((
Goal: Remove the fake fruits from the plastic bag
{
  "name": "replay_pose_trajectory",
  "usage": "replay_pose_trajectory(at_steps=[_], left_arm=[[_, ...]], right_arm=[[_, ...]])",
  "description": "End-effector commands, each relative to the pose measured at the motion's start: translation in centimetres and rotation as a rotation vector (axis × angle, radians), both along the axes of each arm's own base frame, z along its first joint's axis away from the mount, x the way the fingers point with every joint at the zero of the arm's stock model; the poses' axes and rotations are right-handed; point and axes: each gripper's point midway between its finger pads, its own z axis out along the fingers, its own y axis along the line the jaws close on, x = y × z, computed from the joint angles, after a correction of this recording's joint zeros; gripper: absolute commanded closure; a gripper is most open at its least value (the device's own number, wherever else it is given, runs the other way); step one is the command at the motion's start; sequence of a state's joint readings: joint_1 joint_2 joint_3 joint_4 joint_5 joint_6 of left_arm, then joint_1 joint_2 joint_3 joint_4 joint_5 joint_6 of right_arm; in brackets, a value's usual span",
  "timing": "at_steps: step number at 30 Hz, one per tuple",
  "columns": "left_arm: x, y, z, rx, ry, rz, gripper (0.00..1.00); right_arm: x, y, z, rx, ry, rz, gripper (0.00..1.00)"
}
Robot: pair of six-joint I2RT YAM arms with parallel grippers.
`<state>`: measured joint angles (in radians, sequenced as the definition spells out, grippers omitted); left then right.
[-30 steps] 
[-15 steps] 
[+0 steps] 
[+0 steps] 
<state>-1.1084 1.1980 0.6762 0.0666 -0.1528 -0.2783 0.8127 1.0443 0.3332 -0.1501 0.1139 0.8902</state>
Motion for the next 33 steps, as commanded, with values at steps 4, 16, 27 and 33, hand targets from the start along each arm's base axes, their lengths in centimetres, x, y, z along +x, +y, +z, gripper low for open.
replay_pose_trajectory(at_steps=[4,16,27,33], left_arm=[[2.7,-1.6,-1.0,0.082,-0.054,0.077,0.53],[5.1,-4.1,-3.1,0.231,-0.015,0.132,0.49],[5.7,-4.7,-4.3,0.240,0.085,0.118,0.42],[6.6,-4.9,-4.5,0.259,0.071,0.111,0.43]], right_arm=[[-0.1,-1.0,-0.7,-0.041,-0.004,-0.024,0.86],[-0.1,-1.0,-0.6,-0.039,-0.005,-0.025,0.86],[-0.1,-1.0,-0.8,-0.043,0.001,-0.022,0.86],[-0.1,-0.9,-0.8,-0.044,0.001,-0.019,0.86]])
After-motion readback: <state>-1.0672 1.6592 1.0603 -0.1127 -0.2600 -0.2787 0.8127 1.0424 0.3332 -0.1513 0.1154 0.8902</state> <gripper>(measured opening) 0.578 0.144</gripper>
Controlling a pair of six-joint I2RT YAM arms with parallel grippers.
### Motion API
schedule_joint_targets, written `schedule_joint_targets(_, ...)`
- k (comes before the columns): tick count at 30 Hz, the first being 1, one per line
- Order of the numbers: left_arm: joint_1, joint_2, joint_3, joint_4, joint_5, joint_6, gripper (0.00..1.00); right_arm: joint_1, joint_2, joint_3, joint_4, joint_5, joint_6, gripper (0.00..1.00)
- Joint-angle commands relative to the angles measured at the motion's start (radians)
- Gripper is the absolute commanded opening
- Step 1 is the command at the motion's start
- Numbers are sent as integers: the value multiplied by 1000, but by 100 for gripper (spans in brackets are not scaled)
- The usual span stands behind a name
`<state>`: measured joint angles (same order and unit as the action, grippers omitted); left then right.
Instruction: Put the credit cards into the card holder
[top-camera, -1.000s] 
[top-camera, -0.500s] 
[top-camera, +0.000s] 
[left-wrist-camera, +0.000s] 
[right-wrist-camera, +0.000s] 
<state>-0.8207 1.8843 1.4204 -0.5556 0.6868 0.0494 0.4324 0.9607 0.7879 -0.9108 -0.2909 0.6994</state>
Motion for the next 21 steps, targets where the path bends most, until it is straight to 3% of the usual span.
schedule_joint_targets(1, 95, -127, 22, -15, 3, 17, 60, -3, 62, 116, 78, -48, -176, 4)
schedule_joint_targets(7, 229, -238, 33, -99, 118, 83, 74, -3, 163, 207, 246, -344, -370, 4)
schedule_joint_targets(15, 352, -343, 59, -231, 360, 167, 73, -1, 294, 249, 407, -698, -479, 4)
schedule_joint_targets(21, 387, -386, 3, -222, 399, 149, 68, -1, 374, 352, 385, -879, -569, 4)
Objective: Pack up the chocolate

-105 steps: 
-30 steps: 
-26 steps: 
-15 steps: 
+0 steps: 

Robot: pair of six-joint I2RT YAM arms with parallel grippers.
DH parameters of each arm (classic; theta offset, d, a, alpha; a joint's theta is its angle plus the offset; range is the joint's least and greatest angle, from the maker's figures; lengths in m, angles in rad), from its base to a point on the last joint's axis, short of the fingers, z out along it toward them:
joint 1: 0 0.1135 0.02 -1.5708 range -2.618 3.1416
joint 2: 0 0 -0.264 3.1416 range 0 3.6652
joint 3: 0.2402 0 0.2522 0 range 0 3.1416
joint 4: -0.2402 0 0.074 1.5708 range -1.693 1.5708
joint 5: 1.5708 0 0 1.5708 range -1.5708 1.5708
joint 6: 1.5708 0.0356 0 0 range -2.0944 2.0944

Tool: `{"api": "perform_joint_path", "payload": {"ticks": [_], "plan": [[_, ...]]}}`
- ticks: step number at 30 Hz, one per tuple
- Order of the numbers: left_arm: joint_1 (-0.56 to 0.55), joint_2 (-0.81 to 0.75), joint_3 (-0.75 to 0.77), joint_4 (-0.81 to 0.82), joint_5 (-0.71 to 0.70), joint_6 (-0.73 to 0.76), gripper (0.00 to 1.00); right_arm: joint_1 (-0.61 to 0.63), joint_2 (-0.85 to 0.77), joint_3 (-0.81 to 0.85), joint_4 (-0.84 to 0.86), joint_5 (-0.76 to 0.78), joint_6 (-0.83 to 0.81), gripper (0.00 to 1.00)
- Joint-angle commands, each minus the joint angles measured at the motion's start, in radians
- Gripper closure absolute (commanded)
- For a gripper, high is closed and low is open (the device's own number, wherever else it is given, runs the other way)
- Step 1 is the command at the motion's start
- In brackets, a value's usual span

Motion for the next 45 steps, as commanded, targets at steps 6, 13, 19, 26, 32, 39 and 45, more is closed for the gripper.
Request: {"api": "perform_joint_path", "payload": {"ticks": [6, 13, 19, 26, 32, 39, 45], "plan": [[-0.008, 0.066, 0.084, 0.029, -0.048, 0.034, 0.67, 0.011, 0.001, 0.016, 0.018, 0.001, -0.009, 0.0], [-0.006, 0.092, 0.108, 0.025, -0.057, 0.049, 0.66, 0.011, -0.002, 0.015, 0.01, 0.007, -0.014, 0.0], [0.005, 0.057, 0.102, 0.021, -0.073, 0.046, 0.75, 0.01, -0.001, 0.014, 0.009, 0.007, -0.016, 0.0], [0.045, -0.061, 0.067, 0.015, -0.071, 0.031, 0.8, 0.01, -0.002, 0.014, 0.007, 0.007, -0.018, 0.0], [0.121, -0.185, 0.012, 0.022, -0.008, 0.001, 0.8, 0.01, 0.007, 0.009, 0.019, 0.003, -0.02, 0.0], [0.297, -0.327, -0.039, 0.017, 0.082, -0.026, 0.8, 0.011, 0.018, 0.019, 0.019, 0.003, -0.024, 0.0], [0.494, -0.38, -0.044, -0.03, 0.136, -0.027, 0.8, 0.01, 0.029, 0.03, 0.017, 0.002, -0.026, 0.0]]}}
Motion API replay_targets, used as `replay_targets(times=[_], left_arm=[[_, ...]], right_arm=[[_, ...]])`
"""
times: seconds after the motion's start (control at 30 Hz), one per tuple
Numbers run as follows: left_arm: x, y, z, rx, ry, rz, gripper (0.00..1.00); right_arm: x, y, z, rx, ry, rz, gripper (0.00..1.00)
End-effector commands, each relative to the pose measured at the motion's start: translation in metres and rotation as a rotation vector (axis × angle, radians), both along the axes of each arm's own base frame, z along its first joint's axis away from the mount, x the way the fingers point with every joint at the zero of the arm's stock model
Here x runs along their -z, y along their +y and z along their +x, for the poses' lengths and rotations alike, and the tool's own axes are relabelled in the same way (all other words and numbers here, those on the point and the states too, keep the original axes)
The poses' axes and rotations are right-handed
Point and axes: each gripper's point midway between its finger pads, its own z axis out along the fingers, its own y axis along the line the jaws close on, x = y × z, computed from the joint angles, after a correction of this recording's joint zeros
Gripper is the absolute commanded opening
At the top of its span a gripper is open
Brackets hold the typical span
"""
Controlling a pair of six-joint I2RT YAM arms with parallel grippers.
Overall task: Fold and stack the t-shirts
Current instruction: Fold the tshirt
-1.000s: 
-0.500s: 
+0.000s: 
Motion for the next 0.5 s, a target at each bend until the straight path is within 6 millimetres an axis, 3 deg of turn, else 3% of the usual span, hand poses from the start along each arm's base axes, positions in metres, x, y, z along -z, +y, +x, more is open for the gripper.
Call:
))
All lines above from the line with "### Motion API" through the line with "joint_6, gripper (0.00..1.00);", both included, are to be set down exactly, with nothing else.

### Motion API
schedule_joint_targets, written `schedule_joint_targets(_, ...)`
- k (comes before the columns): tick count at 30 Hz, the first being 1, one per line
- Order of the numbers: left_arm: joint_1, joint_2, joint_3, joint_4, joint_5, joint_6, gripper (0.00..1.00); right_arm: joint_1, joint_2, joint_3, joint_4, joint_5, joint_6, gripper (0.00..1.00)

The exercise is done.